:: Task directions ::
Exactly the lines from the first line of the listing through the line containing "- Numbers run" should appear in the output, unchanged.

[Recorded data — start]

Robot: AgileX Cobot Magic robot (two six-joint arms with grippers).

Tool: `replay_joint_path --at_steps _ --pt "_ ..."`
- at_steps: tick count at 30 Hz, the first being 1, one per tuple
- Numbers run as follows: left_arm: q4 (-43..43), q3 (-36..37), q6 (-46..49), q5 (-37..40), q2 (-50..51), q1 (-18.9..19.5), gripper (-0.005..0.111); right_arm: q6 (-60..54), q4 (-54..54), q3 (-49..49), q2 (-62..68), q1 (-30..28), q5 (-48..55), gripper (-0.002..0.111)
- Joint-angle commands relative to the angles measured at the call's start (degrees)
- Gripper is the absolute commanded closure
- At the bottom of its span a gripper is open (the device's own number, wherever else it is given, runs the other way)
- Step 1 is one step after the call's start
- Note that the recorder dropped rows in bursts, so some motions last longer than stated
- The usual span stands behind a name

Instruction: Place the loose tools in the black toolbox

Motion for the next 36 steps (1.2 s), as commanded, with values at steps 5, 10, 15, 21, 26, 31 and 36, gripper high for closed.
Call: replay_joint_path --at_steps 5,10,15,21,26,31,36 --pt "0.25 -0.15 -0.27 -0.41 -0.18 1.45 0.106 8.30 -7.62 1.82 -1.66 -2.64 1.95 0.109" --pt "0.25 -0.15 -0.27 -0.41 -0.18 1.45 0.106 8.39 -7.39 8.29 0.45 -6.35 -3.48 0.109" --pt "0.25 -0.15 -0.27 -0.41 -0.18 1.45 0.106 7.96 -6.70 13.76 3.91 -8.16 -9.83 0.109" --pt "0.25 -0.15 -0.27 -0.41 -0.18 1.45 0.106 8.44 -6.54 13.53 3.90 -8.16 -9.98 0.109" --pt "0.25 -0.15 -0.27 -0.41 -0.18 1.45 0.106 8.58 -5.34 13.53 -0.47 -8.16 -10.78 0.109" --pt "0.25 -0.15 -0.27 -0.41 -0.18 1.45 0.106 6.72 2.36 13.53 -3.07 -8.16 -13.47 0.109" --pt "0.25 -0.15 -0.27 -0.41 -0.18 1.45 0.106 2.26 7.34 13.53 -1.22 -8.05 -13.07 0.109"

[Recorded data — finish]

:: Result below ::
Robot: AgileX Cobot Magic robot (two six-joint arms with grippers).

Tool: `replay_joint_path --at_steps _ --pt "_ ..."`
- at_steps: tick count at 30 Hz, the first being 1, one per tuple
- Numbers run as follows: left_arm: q4 (-43..43), q3 (-36..37), q6 (-46..49), q5 (-37..40), q2 (-50..51), q1 (-18.9..19.5), gripper (-0.005..0.111); right_arm: q6 (-60..54), q4 (-54..54), q3 (-49..49), q2 (-62..68), q1 (-30..28), q5 (-48..55), gripper (-0.002..0.111)

The full output has already been given.